THE PROBLEM - How many lines below hold the string "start"? Report that number alone.

═══ INPUT DATA

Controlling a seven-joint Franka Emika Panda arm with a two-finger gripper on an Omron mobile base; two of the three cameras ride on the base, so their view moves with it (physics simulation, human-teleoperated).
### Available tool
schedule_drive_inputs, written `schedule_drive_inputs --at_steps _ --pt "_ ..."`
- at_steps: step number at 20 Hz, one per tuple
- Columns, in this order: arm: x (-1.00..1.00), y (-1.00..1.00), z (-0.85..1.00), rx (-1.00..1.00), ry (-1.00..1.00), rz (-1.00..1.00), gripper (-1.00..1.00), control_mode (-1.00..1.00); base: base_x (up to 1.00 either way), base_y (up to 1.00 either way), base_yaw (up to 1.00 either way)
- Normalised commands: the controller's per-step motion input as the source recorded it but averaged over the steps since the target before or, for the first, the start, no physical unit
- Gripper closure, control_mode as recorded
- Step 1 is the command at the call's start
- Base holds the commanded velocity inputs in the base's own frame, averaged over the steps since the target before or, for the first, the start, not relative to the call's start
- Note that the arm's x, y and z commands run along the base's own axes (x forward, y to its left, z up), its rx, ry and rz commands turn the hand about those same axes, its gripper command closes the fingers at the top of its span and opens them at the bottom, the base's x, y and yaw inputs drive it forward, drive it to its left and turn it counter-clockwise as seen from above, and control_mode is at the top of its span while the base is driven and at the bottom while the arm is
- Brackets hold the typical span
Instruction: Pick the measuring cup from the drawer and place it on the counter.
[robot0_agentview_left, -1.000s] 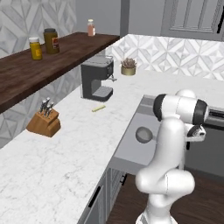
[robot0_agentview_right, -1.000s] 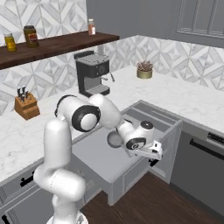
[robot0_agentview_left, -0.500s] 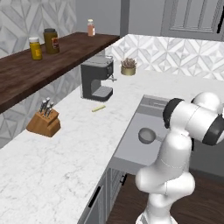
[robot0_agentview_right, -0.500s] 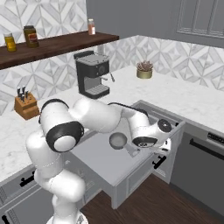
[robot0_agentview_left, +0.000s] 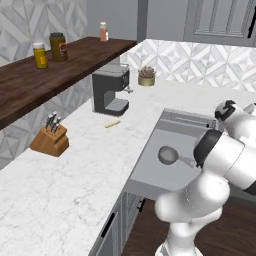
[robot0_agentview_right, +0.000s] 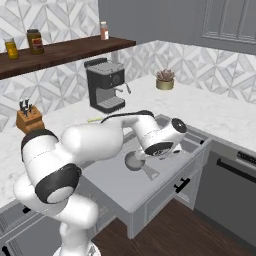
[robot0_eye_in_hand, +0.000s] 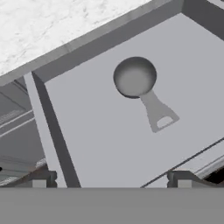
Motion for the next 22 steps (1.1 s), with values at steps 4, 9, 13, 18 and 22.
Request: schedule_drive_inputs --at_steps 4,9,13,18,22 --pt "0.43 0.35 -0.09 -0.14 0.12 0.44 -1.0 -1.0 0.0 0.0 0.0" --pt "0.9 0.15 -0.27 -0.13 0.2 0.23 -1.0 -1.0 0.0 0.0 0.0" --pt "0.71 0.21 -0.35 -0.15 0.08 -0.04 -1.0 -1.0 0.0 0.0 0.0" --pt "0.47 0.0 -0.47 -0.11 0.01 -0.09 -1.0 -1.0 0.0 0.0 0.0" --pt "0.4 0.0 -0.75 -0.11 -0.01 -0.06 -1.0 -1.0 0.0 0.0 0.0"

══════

ANSWER TO THIS EXERCISE - 3